# Suspicious data, missing data and outliers 

We are looking into the Melbourne housing data set and decide on a simplified start: *Analyzing the correlation between the price of a house and the year it was built in*. However, when exploring the data, we quickly realize there are some problems: Some data points have suspicious values, other values are missing. We will look at the outliers and also decide to try out and compare the following approaches for missing values:
- Find and correct for obivious errors
- Drop rows with NA
- Impute the mean
- Use the data imputation technique discussed in the lecture, using only the 'Suburb' attribute to select a similar random record (hot deck imputation).

We will also plot the distribution of the Price and the YearBuilt attribute for each method and analyze what happens. We need to be cautious at each step!

As a first step, we take a deeper look at the data.

In [1]:
import pandas as pd
import re
import numpy as np
import matplotlib as pl
import matplotlib.pyplot as plt

## Load the data


In [2]:
# Load the dataset
df = pd.read_csv('Melbourne_housing_FULL.csv')
print(df.columns)
print(df.shape)
df.head()

## Remove unnecessary dimensions from the dataset
We remove some columns we do not need for our example. Also, let us explore the Price and BuiltYear variables more in detail.

In [3]:
df = df[['Suburb','Price','YearBuilt']]
df.describe()


In [4]:
# make a copy of the reduced dataframe for later comparisons:
df_before_cleaning = df.copy()

In [5]:
df.plot.scatter('YearBuilt','Price')

**Task 1)** Looking at the YearBuild variable, we notice there is something suspicious with some of the data point. What is it? How many buildings are affected?
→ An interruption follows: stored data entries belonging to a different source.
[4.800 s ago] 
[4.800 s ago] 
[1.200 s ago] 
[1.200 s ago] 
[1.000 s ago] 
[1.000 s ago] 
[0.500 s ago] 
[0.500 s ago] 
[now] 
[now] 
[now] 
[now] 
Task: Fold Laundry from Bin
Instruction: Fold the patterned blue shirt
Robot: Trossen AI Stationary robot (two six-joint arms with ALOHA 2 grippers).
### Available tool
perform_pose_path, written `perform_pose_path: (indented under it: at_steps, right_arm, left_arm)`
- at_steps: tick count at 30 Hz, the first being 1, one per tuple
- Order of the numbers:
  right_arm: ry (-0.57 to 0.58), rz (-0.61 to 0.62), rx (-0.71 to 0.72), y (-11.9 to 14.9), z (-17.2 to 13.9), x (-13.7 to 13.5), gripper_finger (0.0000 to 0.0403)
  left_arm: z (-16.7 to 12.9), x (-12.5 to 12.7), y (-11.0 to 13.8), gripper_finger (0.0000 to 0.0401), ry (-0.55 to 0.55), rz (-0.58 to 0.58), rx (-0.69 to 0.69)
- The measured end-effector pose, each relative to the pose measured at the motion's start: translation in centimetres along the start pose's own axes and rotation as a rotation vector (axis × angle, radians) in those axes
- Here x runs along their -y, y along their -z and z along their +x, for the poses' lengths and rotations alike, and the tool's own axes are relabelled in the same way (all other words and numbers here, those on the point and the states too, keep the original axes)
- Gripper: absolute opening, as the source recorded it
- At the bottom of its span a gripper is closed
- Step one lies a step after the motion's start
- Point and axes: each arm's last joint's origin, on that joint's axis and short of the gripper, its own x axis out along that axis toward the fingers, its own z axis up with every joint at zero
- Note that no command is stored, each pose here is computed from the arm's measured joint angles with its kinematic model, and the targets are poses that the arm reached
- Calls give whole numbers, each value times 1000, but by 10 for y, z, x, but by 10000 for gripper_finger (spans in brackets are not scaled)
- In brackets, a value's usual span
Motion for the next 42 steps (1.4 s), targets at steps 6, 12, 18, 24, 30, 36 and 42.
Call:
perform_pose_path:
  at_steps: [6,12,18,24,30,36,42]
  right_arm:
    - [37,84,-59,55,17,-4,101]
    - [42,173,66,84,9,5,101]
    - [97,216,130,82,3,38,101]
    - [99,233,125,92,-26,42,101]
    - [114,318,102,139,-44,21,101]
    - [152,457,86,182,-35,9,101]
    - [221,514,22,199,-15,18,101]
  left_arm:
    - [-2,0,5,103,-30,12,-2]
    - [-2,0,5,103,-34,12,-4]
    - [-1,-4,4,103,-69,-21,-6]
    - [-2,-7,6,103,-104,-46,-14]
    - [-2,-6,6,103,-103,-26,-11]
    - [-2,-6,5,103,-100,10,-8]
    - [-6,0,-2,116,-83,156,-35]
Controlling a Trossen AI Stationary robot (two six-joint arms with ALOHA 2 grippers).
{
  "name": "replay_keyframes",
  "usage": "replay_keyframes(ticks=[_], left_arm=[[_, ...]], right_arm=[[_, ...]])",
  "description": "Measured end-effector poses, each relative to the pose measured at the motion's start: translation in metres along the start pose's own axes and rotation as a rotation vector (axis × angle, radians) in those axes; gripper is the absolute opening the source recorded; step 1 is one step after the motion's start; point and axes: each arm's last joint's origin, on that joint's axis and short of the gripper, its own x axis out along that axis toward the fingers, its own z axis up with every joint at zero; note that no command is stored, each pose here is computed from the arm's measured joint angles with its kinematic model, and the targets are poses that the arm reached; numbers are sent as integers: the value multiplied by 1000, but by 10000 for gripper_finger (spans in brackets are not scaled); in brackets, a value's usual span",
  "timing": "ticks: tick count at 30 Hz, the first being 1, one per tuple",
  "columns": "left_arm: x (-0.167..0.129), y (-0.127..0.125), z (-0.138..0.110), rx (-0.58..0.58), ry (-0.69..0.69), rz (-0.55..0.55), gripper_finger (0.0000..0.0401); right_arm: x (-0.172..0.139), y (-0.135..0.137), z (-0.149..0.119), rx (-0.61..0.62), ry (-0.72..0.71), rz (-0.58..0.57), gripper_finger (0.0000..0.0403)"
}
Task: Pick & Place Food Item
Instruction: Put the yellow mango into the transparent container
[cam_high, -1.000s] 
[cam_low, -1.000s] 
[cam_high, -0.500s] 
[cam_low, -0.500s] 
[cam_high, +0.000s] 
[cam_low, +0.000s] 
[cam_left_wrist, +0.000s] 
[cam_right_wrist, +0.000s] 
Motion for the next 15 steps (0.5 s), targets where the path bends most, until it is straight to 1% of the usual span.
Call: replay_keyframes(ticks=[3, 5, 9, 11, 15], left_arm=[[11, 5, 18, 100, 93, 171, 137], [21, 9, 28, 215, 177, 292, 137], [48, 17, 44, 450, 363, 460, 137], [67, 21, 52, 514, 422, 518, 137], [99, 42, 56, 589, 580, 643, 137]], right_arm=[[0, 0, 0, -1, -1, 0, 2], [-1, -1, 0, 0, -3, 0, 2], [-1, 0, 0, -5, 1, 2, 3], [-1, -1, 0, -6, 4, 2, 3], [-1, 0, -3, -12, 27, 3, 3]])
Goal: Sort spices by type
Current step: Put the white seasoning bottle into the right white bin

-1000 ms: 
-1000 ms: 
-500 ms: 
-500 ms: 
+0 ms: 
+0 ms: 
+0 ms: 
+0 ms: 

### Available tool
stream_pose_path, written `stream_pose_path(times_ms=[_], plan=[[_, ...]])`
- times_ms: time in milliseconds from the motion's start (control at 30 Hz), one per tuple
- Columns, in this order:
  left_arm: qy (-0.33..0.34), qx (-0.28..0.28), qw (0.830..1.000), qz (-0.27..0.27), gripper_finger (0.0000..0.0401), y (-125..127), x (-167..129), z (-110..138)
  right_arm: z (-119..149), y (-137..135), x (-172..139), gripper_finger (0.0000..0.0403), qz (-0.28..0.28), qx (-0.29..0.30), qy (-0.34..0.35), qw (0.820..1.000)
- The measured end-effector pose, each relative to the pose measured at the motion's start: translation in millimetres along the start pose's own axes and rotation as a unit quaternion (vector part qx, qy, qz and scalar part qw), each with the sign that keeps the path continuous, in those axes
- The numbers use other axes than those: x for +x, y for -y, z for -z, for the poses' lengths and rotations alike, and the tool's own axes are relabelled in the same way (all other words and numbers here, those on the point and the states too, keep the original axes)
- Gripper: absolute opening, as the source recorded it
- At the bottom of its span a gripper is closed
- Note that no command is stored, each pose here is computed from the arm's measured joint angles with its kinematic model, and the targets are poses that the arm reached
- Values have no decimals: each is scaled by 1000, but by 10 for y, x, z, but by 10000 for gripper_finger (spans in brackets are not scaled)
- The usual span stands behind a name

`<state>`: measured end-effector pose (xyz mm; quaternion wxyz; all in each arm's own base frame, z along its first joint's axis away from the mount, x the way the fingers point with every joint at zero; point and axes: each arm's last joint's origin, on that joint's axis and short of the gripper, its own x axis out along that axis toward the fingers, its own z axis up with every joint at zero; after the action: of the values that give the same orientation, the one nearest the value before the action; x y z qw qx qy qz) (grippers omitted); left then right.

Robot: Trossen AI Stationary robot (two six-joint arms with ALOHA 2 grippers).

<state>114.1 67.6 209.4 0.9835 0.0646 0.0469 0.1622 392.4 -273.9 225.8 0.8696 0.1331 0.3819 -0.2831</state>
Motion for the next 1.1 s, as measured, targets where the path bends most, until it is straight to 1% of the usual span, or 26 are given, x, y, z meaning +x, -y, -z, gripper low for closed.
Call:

Hint: You can sort a dataframe with sort_values: https://pandas.pydata.org/docs/reference/api/pandas.DataFrame.sort_values.html

In [6]:
#TODO


We should do something about these obviously incorrect data points. Our options here are:

- drop the affected rows
- delete just the values (i.e. replace it with np.nan)
- fix it manually with the most probable correct dates

**Task 2)** Choose one of the above and apply it to the dataset

In [8]:
# Todo


As a result the following looks more reasonable.

In [12]:
df.describe()

In [13]:
df.plot.scatter('YearBuilt','Price')

Next we want to check for missing data. **Note that a scatter plot only draws a point when no data dimensions of it are missing.** Therefore a scatter plot removes points with missing data implicitly.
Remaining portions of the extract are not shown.